Un inciso su via Rasella. Come storicamente e giudiziariamente dimostrato, quanto detto dal presidente del Senato Ignazio La Russa è inesatto: “E’ stata -ha detto, riferendosi all’attentato di via Rasella- una pagina tutt’altro che nobile della Resistenza: quelli uccisi furono una banda musicale di semi-pensionati e non nazisti delle SS”.
In realtà erano soldati del 3o battaglione reggimento di polizia Bozen; un mese prima dell’attentato di via Rasella, con un decreto Himmler stabilisce che i reggimenti di polizia dovevano prendere il nome di “Reggimenti di polizia SS”, dunque anch’essi formalmente inquadrati nelle SS, e risulta anche che non tutti i soldati fossero altoatesini.

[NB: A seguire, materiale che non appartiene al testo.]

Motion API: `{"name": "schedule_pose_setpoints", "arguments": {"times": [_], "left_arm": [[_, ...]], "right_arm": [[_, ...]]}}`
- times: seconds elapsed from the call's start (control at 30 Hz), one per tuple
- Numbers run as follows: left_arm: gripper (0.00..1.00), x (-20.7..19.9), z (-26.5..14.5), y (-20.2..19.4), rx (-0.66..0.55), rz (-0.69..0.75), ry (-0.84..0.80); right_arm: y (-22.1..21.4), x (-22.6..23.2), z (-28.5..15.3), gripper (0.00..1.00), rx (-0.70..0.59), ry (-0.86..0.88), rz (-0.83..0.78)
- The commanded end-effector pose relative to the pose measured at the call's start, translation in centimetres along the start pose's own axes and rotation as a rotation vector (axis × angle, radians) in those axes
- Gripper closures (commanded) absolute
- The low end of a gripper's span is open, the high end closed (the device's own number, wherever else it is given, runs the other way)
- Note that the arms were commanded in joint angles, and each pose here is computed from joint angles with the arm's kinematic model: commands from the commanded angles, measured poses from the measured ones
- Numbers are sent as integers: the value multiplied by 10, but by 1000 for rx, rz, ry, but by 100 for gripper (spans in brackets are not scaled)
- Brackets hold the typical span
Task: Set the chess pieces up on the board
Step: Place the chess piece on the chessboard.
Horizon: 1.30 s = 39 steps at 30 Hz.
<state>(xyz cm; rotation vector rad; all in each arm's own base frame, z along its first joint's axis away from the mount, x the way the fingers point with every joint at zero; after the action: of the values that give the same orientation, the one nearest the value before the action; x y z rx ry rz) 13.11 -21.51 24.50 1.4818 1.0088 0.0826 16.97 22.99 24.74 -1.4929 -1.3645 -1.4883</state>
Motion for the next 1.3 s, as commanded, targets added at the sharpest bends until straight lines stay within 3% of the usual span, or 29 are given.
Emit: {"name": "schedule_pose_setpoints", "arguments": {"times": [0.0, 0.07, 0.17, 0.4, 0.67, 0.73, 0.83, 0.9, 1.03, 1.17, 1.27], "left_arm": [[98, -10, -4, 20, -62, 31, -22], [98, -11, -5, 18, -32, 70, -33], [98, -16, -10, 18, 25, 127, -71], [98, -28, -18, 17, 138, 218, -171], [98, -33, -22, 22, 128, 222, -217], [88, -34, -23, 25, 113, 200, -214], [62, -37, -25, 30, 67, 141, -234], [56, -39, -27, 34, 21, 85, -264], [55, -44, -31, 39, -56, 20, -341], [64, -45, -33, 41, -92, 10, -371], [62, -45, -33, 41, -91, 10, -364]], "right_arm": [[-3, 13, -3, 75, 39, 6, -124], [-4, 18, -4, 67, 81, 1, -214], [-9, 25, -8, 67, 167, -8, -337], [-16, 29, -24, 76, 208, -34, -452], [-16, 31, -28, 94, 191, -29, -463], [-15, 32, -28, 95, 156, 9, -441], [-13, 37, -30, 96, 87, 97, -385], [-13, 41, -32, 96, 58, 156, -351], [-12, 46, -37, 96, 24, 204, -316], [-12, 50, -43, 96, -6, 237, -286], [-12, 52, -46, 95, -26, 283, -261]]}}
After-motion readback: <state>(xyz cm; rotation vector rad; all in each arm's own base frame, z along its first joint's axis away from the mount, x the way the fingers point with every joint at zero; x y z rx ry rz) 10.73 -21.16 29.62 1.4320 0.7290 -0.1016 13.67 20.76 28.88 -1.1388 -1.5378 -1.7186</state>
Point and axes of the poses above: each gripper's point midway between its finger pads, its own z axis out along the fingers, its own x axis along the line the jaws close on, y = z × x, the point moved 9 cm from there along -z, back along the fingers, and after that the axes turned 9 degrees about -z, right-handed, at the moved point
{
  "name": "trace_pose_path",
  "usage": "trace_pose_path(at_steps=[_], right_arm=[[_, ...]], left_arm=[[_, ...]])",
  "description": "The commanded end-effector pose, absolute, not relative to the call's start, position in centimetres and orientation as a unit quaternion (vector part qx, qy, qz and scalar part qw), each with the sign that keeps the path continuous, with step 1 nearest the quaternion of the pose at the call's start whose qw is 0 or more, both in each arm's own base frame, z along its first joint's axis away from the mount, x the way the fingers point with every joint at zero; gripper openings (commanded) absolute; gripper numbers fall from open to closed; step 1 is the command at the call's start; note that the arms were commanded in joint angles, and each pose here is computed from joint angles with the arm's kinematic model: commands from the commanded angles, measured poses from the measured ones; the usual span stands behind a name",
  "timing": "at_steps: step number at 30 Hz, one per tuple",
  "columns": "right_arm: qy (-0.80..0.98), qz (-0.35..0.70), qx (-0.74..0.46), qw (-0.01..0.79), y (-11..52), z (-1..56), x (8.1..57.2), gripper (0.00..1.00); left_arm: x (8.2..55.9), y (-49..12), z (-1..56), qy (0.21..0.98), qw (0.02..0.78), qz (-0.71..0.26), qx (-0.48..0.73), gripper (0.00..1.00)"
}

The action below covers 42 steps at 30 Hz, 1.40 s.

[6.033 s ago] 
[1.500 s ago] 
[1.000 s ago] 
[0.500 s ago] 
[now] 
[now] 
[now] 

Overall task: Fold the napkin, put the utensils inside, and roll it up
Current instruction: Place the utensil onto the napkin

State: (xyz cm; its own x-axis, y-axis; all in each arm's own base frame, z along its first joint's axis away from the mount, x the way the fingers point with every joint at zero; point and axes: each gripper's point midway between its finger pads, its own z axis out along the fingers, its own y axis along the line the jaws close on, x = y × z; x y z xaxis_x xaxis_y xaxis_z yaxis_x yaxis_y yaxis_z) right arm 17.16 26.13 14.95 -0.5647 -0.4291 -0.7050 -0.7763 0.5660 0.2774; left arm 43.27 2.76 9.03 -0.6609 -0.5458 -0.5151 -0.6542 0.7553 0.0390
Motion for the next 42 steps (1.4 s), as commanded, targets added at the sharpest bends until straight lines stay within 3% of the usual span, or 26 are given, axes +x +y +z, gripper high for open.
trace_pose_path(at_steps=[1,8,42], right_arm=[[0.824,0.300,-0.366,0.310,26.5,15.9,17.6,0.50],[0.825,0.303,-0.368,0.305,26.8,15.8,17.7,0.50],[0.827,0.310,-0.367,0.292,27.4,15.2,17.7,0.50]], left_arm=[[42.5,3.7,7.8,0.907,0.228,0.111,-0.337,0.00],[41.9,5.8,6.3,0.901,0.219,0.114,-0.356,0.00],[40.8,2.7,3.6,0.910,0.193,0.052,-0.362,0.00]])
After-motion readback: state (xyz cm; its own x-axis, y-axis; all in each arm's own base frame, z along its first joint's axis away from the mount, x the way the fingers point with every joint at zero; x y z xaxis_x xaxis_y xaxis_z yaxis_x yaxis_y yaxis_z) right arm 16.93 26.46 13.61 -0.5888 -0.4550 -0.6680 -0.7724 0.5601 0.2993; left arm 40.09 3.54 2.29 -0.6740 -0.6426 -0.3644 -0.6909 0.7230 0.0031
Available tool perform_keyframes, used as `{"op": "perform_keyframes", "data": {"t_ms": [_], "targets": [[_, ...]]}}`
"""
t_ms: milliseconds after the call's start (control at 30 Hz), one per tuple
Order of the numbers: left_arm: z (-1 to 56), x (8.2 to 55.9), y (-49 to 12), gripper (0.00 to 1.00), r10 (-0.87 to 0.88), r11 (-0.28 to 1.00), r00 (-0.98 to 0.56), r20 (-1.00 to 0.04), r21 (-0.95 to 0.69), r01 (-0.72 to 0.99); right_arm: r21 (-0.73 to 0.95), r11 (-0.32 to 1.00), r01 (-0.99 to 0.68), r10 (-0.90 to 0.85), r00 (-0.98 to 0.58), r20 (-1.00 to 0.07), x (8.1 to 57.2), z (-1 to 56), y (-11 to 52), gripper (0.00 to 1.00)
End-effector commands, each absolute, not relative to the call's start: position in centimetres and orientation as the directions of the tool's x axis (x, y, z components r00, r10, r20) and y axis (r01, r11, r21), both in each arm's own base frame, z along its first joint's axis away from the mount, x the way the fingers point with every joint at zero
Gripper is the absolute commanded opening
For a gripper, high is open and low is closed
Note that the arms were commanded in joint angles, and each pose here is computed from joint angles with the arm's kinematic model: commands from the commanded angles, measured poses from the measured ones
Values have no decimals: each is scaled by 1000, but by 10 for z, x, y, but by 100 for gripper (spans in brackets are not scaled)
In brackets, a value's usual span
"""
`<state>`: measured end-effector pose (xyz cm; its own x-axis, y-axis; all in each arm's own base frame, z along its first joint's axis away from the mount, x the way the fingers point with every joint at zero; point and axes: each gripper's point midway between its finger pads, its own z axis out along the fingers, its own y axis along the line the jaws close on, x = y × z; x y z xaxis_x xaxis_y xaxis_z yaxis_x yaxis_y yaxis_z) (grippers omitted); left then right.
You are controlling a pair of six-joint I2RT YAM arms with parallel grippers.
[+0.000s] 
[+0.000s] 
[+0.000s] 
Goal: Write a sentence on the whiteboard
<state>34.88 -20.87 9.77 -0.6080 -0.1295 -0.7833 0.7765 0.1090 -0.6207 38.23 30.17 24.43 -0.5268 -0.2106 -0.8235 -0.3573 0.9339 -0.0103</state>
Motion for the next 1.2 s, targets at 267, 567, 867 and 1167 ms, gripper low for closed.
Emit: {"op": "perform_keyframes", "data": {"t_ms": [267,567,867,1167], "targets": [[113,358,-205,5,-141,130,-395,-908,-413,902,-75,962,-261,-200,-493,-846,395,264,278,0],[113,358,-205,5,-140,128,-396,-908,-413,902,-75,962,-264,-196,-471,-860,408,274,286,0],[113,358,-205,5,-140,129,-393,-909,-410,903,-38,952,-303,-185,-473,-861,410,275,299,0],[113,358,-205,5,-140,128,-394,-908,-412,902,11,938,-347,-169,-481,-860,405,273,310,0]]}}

La seconda carica dello Stato si è scusata della clamorosa gaffe, ma, scuse a parte, piacerebbe che onorasse il titolo con il silenzio, la riservatezza e il rispetto che questa funzione impone, super partes. Sempre.
Le quotidiane incursioni nella storia del fascismo e della Resistenza da parte dell’estrema destra rivelano contemporaneamente una tattica comunicativa utile al proselitismo e soprattutto la mancanza di conoscenza storica di quei fatti: i nostalgici del Ventennio non conoscono questa storia, negli anni hanno concepito una propria storia che -così revisionata- fa presa sui tantissimi altri che non la conoscono. Hanno dunque messo a punto un rovescismo storico, ovvero un capovolgimento storico che ha inquinato i fatti alla radice, con cui quotidianamente bombardano il Web.
A quel passato guardiamo con molta preoccupazione, gli italiani di allora hanno impiegato vent’anni per capire, oggi è necessario capire immediatamente.